> _WORK TO BE COMPLETED_: Copy the data exactly from the line that contains "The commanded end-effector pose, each" through the line that contains "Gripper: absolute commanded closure", keeping both end lines and leaving out everything else.
◆ ◆ ◆
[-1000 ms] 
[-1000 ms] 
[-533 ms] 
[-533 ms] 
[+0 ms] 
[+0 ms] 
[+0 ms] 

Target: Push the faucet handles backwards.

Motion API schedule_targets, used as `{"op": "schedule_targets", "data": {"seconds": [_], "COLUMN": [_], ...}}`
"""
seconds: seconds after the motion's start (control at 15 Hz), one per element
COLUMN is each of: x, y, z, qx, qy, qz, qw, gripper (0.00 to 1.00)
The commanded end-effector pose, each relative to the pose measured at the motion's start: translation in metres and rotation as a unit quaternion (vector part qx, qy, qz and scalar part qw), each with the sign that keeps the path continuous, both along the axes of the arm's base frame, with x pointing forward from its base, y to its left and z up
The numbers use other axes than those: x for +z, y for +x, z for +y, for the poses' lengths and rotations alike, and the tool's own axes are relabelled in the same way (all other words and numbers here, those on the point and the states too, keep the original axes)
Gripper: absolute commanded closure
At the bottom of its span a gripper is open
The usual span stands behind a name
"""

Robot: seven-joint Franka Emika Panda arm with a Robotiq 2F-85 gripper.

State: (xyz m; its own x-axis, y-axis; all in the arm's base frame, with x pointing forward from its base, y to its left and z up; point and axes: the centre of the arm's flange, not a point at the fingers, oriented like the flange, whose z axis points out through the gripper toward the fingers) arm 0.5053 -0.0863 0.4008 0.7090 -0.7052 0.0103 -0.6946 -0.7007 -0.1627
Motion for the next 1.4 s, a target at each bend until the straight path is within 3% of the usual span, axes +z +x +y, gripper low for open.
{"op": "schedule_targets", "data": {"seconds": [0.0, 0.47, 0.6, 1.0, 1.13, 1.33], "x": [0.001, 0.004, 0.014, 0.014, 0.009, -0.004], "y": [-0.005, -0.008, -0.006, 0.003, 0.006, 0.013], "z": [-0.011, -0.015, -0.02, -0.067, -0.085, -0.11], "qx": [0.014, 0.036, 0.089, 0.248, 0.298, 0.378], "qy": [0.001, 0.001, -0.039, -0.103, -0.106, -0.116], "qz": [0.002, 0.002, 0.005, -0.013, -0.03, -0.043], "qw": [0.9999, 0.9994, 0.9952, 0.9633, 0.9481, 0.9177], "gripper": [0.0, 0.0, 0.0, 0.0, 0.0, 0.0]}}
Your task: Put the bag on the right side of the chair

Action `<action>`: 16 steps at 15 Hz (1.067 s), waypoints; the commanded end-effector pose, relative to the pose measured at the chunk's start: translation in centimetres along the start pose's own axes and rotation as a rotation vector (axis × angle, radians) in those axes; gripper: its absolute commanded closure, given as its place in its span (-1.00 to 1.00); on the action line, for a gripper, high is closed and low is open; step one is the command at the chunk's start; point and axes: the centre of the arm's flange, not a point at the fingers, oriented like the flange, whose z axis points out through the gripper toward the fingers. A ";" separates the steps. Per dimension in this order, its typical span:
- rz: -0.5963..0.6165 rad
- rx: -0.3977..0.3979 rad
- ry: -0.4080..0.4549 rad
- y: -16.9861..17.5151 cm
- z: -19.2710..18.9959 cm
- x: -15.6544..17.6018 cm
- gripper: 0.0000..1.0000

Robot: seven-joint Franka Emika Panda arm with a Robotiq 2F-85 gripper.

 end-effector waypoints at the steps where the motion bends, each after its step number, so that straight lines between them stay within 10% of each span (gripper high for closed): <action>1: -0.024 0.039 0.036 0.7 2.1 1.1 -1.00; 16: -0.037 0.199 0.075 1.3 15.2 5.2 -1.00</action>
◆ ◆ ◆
> _WORKED SOLUTION_:
The commanded end-effector pose, each relative to the pose measured at the motion's start: translation in metres and rotation as a unit quaternion (vector part qx, qy, qz and scalar part qw), each with the sign that keeps the path continuous, both along the axes of the arm's base frame, with x pointing forward from its base, y to its left and z up
The numbers use other axes than those: x for +z, y for +x, z for +y, for the poses' lengths and rotations alike, and the tool's own axes are relabelled in the same way (all other words and numbers here, those on the point and the states too, keep the original axes)
Gripper: absolute commanded closure

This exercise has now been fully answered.